---------- Task material
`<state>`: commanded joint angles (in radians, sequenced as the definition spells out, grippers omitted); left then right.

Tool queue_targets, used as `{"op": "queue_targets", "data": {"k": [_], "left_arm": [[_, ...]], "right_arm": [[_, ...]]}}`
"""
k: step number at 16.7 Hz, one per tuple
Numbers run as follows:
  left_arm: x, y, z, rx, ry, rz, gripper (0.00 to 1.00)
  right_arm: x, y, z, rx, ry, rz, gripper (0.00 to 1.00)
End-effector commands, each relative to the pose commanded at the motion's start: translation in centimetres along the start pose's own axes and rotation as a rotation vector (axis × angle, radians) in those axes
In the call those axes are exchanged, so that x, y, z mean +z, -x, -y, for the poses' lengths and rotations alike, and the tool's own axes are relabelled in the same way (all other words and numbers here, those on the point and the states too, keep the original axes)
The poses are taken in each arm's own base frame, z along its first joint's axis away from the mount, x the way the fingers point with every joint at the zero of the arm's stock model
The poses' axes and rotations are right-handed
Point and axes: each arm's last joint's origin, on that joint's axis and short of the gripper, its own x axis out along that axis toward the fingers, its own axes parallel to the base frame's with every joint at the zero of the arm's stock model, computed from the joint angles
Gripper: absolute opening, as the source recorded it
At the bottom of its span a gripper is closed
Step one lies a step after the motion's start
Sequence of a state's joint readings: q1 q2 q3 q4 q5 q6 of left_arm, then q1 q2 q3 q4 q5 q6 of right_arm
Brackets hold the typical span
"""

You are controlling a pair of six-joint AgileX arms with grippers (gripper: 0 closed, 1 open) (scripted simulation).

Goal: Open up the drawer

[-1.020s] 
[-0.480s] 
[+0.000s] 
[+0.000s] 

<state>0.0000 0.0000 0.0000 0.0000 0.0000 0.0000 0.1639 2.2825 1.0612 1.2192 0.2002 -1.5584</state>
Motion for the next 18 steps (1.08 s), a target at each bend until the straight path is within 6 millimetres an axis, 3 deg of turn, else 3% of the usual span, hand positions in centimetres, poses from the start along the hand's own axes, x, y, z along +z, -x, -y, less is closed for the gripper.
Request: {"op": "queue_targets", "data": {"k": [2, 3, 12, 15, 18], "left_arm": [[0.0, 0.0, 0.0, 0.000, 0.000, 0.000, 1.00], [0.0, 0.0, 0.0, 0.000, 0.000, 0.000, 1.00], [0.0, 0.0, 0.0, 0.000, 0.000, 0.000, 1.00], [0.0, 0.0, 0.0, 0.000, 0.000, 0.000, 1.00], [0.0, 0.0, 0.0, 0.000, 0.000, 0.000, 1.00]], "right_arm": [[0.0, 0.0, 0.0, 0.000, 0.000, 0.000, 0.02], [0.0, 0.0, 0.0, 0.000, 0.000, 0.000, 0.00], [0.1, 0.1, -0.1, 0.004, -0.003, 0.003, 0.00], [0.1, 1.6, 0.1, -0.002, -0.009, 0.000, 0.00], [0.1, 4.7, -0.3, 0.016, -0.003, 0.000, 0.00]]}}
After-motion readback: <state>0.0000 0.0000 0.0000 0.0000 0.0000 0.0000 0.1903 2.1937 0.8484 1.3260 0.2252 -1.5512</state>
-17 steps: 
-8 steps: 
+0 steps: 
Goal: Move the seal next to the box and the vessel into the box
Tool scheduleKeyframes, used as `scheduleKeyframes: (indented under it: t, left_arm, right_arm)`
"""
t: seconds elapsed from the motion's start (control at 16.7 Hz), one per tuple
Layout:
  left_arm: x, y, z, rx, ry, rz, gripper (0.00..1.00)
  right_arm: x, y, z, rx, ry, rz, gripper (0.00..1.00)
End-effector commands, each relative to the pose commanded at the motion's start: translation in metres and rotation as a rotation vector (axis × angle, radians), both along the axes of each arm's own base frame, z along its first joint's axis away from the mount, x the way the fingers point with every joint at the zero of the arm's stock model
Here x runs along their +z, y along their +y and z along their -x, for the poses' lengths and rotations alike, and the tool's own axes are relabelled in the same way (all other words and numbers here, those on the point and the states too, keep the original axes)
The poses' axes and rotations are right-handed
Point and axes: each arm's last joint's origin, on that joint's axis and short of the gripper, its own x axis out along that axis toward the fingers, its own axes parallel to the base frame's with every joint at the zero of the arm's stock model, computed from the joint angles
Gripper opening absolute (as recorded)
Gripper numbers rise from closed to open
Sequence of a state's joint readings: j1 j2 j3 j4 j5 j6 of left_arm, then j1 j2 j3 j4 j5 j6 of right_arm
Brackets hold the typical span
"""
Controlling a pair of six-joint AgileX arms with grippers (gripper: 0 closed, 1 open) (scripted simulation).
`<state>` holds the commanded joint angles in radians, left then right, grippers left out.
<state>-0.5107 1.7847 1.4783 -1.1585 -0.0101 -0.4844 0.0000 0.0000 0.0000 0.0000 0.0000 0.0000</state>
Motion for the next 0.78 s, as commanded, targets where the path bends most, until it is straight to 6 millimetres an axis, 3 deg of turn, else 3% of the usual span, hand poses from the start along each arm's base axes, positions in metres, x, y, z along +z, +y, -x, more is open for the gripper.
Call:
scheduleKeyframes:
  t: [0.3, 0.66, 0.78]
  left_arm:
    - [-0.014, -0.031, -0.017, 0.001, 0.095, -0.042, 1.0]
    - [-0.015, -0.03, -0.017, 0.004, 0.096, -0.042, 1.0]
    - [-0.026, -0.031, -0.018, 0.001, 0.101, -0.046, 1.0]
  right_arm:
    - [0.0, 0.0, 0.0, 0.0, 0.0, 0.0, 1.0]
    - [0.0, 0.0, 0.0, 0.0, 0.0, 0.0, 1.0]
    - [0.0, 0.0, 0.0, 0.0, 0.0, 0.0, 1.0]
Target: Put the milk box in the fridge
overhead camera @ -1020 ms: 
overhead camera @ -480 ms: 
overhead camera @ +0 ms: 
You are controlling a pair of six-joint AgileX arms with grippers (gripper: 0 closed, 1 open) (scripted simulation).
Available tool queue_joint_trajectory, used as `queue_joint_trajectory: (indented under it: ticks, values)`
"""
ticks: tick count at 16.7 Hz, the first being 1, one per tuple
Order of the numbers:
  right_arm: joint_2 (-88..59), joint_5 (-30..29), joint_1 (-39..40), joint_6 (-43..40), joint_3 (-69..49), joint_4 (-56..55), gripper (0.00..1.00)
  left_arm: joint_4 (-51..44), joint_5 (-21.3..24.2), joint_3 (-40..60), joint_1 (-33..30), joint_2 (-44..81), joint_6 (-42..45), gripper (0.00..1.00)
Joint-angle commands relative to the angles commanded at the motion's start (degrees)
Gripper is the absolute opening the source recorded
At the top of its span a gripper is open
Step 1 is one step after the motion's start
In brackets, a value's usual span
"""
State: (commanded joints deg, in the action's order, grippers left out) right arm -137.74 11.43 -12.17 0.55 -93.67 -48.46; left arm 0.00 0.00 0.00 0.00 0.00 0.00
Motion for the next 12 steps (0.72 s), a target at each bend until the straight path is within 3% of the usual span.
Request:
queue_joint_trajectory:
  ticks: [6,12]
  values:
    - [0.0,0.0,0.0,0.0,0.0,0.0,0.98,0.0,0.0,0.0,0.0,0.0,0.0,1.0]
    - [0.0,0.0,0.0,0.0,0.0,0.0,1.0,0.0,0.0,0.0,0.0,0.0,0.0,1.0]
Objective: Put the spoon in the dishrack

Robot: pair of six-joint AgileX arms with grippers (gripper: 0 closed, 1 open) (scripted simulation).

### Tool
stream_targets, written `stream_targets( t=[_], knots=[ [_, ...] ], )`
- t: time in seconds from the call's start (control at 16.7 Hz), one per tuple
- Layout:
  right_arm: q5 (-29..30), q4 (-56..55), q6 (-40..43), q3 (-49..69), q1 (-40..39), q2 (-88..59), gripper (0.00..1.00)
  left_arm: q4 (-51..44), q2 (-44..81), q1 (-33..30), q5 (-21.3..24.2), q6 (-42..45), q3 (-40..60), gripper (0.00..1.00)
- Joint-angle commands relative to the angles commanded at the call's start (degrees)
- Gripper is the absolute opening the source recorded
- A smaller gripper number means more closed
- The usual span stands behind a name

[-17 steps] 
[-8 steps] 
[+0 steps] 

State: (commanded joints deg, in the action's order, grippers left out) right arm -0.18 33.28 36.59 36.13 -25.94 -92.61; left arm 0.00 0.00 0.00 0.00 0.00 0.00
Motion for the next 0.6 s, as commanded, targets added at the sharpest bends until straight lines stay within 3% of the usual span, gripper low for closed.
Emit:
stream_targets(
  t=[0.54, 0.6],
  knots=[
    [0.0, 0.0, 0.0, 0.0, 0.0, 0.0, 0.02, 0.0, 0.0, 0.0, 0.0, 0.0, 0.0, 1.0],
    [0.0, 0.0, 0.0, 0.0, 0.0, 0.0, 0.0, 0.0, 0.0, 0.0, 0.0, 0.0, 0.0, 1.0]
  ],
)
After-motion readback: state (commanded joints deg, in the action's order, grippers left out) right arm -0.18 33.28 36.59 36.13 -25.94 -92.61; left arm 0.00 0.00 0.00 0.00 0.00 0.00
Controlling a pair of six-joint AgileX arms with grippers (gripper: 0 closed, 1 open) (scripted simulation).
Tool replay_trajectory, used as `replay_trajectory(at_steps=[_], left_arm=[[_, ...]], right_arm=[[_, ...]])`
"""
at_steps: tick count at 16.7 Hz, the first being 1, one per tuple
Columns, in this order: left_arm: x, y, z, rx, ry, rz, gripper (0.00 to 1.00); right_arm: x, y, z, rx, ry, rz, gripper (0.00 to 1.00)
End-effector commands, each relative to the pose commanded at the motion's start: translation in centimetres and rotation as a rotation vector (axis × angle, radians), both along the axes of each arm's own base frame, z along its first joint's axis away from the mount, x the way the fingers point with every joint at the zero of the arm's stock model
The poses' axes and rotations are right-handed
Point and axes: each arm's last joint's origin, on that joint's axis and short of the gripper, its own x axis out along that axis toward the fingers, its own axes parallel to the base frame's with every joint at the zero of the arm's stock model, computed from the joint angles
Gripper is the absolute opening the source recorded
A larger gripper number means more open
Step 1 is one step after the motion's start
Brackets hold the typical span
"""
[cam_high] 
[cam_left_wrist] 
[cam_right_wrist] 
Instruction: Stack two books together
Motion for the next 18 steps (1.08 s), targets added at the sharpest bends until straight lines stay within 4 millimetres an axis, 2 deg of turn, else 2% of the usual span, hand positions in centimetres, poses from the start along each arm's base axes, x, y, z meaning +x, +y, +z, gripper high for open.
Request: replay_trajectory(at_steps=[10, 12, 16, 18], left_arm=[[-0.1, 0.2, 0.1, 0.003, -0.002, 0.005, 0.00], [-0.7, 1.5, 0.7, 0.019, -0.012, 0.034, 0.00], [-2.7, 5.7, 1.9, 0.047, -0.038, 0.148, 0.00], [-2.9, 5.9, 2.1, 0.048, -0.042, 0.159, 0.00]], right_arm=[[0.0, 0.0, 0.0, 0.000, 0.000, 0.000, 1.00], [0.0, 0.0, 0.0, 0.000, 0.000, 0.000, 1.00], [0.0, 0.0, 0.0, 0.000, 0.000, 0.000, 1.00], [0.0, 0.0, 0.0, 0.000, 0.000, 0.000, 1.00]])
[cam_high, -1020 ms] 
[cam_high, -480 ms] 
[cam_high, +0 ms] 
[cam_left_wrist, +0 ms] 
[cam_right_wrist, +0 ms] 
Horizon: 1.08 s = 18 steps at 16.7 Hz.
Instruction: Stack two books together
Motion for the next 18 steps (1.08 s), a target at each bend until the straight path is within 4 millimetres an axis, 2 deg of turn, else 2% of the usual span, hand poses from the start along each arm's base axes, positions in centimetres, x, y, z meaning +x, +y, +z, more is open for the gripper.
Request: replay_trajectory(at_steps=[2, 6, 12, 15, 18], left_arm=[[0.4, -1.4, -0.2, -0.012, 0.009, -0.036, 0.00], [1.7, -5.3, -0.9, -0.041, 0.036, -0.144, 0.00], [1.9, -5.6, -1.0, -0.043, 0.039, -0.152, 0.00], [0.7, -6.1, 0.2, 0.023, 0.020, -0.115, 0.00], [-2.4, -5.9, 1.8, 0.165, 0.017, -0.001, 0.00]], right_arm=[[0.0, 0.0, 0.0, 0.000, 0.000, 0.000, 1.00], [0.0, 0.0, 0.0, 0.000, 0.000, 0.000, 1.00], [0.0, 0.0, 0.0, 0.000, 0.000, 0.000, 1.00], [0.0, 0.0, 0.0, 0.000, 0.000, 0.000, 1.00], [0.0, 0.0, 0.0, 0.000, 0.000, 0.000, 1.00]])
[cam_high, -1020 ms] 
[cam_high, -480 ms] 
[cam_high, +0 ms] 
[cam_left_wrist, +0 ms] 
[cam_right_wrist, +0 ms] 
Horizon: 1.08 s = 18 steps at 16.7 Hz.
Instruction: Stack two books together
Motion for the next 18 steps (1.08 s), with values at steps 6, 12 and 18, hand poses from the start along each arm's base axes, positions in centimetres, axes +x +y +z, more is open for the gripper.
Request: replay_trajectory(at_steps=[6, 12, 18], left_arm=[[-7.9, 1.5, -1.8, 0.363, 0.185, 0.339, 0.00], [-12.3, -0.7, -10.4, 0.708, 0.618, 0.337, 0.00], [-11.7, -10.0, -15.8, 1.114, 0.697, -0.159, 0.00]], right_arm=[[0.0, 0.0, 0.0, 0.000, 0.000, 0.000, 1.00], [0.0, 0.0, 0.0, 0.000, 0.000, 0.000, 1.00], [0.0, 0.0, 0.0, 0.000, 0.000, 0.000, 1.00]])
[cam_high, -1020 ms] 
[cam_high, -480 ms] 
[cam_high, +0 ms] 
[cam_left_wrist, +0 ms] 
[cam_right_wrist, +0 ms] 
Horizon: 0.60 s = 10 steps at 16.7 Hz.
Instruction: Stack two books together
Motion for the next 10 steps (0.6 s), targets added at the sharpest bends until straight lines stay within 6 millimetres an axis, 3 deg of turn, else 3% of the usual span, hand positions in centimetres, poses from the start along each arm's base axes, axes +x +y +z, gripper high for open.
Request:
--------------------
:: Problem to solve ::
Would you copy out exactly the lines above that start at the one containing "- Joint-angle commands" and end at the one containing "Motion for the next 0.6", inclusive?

:: Problem solution ::
- Joint-angle commands relative to the angles commanded at the call's start (degrees)
- Gripper is the absolute opening the source recorded
- A smaller gripper number means more closed
- The usual span stands behind a name

[-17 steps] 
[-8 steps] 
[+0 steps] 

State: (commanded joints deg, in the action's order, grippers left out) right arm -0.18 33.28 36.59 36.13 -25.94 -92.61; left arm 0.00 0.00 0.00 0.00 0.00 0.00
Motion for the next 0.6 s, as commanded, targets added at the sharpest bends until straight lines stay within 3% of the usual span, gripper low for closed.

There is nothing further to this answer.